Saturday, June 16, 2018

To be or not to be

Jessica Hooten Wilson on Walker Percy and "Living as an Ex-Suicide":
.... The Declaration of Independence calls for the pursuit of happiness, but we define “happiness” as pleasure, achievement, or fortuitous circumstances. When we have all that we’ve ever wanted, then, we are surprised to find that we are still unhappy. Human beings seem paradoxically able to find enjoyment in bad environments, and sadness in pleasant ones.

If we do not literally kill ourselves, many of us are spiritual suicides, living in despair, and those of us who are not contemplating suicide, Percy labels “non-suicides”....

.... To combat this culture of death, we must acknowledge that the world is deranged, that we are not alienated individuals, but we are all born to trouble as the sparks fly upward. The Russian dissident Aleksandr Solzhenitsyn reminds us that if humans were made to be happy, we would not be born to die. Perhaps, we were not made for this world. Perhaps, earthly happiness should not be our primary pursuit. Perhaps, we should search for something more, and that search is life.
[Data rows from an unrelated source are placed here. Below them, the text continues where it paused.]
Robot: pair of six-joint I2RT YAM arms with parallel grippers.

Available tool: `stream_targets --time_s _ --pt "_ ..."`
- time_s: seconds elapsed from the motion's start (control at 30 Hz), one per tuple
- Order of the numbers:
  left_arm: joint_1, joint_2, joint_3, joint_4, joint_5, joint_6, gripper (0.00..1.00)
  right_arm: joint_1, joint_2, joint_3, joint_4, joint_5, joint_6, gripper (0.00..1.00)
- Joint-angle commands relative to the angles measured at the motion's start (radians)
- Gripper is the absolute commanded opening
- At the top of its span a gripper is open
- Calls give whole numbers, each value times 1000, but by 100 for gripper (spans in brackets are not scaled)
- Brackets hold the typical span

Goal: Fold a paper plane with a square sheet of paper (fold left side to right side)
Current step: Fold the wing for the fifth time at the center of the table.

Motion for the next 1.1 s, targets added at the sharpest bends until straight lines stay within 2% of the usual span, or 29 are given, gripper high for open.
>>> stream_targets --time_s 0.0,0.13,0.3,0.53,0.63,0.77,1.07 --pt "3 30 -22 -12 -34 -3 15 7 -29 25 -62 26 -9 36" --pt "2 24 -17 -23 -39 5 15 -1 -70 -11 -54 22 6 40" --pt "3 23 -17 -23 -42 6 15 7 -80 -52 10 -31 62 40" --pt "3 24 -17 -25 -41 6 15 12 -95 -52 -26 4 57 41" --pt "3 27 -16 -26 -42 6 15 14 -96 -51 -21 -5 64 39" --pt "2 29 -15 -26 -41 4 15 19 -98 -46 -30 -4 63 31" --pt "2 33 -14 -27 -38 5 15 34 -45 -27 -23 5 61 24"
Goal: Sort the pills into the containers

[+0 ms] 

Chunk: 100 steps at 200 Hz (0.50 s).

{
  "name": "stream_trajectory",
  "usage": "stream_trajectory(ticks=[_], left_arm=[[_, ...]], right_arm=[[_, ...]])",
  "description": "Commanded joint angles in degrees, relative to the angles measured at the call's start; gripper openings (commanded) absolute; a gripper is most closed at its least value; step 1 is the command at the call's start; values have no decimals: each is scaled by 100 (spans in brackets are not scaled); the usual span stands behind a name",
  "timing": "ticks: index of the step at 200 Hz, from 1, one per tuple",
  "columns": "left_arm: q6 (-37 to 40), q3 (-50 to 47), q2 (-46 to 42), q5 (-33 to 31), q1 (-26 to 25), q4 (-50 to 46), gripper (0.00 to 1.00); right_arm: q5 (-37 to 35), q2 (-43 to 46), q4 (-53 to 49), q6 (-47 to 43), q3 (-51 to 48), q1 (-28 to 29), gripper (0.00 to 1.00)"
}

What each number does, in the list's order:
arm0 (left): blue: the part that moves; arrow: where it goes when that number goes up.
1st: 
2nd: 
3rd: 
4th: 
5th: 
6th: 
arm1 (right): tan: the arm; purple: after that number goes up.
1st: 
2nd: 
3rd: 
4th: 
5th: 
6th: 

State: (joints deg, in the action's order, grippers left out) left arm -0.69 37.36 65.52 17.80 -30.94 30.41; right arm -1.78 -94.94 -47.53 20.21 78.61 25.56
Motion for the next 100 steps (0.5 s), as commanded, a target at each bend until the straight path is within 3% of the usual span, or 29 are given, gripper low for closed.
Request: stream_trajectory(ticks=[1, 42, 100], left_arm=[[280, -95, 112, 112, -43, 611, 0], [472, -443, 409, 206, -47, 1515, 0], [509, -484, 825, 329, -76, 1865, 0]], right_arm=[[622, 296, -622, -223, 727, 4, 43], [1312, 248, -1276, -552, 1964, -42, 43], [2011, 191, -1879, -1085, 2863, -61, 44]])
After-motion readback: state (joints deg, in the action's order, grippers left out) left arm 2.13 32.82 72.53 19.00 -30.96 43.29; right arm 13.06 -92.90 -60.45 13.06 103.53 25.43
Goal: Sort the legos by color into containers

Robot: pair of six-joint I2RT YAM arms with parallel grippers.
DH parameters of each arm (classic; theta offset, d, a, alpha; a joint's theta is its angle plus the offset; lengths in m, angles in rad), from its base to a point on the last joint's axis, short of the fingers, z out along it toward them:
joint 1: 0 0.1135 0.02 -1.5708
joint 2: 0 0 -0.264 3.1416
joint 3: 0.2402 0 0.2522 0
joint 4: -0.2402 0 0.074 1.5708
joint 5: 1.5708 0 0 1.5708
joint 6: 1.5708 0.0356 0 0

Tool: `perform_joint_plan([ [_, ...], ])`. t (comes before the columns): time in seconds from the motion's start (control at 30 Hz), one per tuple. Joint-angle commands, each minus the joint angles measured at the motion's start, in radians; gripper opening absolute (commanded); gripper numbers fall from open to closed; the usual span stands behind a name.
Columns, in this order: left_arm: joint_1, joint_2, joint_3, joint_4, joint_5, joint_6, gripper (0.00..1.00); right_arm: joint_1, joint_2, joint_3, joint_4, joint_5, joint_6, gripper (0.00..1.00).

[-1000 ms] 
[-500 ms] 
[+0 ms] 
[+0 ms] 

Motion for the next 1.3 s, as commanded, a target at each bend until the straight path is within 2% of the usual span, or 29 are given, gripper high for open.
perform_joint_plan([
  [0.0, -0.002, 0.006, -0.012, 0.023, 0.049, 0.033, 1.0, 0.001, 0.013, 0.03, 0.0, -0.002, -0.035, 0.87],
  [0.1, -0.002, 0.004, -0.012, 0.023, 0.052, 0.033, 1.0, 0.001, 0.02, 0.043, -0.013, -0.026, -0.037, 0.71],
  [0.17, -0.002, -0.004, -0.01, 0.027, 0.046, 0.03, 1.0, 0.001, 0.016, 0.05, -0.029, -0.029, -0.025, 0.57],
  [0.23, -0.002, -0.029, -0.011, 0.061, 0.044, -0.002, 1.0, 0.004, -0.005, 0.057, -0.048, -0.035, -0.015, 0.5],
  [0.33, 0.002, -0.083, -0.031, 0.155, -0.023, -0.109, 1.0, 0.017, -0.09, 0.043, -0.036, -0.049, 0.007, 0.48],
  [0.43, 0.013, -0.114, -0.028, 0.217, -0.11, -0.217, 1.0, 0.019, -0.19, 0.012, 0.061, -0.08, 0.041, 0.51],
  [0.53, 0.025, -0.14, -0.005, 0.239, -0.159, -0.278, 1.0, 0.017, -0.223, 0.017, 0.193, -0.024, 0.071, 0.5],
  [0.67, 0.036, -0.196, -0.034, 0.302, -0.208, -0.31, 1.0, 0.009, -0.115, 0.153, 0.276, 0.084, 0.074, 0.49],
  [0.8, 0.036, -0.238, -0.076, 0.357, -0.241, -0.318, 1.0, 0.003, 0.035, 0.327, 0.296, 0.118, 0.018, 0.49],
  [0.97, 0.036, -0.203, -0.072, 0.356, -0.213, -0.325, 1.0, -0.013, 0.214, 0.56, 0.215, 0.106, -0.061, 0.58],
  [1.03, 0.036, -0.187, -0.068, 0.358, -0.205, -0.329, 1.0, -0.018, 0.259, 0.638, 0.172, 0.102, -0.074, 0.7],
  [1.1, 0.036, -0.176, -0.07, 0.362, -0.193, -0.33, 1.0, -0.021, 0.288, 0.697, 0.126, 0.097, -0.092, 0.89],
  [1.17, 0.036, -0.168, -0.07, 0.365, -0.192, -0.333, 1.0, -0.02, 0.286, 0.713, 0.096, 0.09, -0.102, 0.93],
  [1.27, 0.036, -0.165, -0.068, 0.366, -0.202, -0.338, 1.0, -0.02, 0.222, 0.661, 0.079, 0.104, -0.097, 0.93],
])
For Percy, we are wayfarers and pilgrims, and he always used “we” because, in this search, we are not alone. Yet, most of the time, we do not know this. We struggle to make it through a Wednesday afternoon. There seems to be no point or meaning, and we contemplate ending it all. Percy would say this is right. Consider suicide. Follow along with Percy’s thought experiment:
Suppose you elect suicide. Very well. You exit. Then what? … Your fellow townsmen will have something to talk about for a few days. Your neighbors will profess shock and enjoy it. One or two might miss you, perhaps your family who will also resent the disgrace. …The priest or minister or rabbi will say a few words over you and down you will go on the green tapes and that’s the end of you. In a surprisingly short time, everyone is back in the rut of his own self as if you never existed.
Seems like a poor option.

But, what freedom will come after this! After contemplating suicide, with all of its finality, tragedy, and consequences, then, life suddenly becomes livable. Once you realize that living is your choice, your preference, you are, in Percy’s terms, an “ex-suicide,” one who now “opens his front door, sits down on the steps, and laughs. Since he has the option of being dead, he has nothing to lose by being alive. It is good to be alive. He goes to work because he doesn’t have to.” Suicide is not the natural outcome of depression, though it’s the only “cure.” By considering suicide and not electing it, we reaffirm that to be is better than not to be. ….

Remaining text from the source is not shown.